Tennessee Bars Memphis Conduit From Selling Housing BondsBy
$12 million Global Ministries Foundation deal faces scrutiny
HUD cut rent subsidies to roach-infested housing complexes
Tennessee has temporarily barred a Memphis agency from issuing municipal bonds for housing, saying it’s suffering from a leadership vacuum while it deals with a high-profile default of debt issued to finance the purchase of two apartment complexes.

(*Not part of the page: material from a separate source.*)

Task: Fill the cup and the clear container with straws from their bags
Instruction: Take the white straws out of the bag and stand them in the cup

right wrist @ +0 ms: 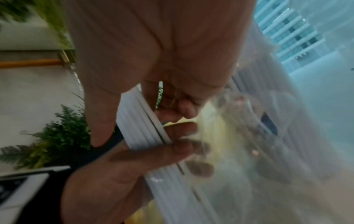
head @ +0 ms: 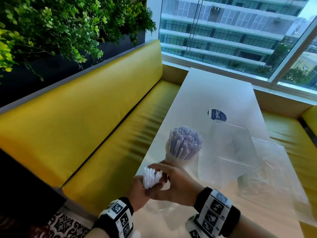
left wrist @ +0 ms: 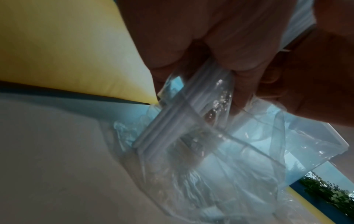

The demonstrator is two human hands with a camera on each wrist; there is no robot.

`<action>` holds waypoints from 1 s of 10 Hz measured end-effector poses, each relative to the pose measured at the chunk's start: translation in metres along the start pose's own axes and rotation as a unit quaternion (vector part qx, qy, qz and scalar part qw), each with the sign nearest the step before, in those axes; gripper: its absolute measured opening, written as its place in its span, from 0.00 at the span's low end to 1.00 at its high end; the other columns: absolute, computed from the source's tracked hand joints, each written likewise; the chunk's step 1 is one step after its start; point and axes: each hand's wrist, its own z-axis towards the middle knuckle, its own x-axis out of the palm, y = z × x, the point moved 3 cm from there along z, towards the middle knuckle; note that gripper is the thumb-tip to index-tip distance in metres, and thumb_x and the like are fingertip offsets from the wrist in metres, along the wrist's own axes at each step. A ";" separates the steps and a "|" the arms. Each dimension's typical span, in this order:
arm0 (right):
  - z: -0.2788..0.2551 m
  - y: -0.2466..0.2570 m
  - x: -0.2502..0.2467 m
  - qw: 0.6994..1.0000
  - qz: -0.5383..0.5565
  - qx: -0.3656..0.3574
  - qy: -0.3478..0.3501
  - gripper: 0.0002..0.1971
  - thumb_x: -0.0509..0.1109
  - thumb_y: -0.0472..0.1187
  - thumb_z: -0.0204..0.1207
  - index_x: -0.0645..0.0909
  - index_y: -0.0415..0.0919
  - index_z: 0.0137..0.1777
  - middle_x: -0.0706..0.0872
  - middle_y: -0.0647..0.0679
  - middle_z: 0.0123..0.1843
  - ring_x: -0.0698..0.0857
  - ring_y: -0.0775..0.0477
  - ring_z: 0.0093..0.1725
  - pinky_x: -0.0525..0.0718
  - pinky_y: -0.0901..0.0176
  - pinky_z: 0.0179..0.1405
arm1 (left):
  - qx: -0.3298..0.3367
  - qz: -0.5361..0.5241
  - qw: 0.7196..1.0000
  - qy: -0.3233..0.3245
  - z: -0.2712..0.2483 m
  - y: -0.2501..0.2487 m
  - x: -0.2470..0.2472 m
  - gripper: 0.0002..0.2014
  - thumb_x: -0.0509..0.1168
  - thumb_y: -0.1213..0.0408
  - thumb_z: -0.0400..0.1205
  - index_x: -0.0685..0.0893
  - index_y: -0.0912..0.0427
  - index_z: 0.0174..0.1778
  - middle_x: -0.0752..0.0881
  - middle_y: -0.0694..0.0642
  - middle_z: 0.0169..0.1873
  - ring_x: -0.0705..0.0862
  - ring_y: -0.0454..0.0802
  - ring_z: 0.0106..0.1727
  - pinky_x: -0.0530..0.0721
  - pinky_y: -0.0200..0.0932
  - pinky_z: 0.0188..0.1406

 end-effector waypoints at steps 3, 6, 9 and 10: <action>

The Memphis Health, Educational and Housing Facility Board hasn’t had an executive director since December and is facing scrutiny over a $12 million bond issue by the Global Ministries Foundation to buy the Warren and Tulane apartments in Memphis. On March 14, Bloomberg reported that the U.S. Department of Housing and and Urban Development cut rent subsidies to more than 1,000 residents because the buildings were infested with roaches and had numerous health and safety violations. The loss of the federal funds caused the securities to default, pushing the price to as little as 21 cents on the dollar.
“You’ve got an agency that’s going into its fifth month without an executive director and they’re needing to deal with, and some cases respond to, some fairly high profile things,” said Tennessee Housing Development Authority Executive Director Ralph Perrey in a telephone interview. “We think they have their hands full and we want to give them time to work through all of this.”

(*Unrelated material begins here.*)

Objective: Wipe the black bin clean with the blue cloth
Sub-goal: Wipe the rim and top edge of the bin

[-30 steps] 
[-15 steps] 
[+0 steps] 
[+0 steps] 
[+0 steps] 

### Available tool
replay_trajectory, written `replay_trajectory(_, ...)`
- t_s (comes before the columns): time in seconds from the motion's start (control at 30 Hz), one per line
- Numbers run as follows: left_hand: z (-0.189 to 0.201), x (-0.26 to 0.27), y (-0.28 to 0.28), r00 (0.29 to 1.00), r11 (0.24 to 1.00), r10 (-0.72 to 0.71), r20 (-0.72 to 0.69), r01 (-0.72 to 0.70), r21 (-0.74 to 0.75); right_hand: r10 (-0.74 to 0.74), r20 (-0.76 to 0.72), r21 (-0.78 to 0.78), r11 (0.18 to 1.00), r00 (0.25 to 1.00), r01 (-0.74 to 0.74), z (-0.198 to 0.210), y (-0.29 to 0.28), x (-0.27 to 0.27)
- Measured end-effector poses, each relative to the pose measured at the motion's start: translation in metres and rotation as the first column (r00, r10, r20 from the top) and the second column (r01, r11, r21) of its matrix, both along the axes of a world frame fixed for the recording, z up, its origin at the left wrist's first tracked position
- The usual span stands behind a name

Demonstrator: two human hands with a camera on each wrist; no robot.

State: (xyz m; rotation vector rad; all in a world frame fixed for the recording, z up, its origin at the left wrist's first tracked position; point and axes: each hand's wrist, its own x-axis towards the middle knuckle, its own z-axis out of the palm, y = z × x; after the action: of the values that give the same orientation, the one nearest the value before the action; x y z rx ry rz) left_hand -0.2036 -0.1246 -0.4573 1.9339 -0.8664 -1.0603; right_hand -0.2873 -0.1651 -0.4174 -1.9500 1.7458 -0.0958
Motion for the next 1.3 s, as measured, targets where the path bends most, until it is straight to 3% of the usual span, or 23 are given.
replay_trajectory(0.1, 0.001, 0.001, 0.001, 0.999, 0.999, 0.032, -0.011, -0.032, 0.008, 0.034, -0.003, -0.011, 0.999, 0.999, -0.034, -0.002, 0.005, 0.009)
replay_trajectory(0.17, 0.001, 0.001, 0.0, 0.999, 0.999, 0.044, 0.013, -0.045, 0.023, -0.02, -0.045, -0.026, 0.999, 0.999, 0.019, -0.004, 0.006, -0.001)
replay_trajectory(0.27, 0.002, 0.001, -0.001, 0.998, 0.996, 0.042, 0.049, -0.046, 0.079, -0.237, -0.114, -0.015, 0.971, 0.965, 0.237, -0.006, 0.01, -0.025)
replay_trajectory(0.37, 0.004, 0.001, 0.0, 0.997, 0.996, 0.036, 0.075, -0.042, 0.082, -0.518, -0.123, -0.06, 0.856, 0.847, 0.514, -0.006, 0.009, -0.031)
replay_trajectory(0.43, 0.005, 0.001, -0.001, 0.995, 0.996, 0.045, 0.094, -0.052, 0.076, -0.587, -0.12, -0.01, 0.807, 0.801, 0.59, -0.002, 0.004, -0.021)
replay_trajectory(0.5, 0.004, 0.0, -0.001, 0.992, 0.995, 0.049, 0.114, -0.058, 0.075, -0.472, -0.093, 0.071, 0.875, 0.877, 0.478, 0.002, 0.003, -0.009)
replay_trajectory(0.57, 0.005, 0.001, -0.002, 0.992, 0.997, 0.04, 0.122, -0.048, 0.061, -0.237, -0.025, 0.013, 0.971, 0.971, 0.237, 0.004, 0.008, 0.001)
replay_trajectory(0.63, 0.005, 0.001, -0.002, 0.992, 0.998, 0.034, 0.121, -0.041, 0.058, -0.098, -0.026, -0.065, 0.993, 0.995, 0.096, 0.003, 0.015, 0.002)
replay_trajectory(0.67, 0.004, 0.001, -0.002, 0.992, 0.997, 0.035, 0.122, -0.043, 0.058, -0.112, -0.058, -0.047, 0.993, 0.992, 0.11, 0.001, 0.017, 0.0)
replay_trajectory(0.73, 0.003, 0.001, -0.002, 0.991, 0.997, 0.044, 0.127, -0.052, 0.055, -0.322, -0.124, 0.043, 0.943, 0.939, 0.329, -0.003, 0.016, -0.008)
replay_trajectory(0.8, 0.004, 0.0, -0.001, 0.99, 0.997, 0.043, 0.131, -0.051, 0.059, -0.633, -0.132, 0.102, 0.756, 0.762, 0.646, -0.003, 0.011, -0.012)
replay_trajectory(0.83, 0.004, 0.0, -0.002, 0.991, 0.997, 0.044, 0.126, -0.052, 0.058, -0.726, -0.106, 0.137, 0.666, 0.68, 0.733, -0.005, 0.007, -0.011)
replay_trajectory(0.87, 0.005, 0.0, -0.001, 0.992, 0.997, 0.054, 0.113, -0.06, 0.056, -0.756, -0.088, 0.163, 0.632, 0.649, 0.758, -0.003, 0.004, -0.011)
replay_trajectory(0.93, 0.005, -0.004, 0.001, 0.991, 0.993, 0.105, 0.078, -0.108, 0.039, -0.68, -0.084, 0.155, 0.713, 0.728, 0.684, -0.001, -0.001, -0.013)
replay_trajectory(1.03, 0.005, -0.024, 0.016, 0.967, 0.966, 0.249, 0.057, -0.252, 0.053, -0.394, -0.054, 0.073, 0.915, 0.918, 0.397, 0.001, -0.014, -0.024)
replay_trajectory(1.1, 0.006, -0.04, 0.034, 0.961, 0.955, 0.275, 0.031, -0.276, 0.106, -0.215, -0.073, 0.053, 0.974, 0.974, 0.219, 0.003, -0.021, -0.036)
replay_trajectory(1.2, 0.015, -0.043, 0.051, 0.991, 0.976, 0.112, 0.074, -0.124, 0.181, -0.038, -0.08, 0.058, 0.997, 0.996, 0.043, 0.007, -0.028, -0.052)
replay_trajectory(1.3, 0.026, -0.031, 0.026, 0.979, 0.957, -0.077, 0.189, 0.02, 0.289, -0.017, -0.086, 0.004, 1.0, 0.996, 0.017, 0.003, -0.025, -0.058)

The Tennessee Housing Development Authority allocates tax-exempt bonds to affordable housing developers. The bonds are then issued through conduits like the Memphis HEHF for a fee.
THDA has referred two developers seeking to issue $22 million of municipal bonds for multi-family apartments through the Memphis HEHF to other area conduits.
Daniel Reid, Memphis HEHF chairman, said in an e-mail that the agency has hired an interim executive director and is working closely with the city of Memphis to address THDA’s concerns.
“The board fully anticipates the prompt resolution of THDA concerns and restoration of full services to pending and new applicants in the very near future,” Reid wrote.
The action by THDA was reported earlier by the Memphis Daily News.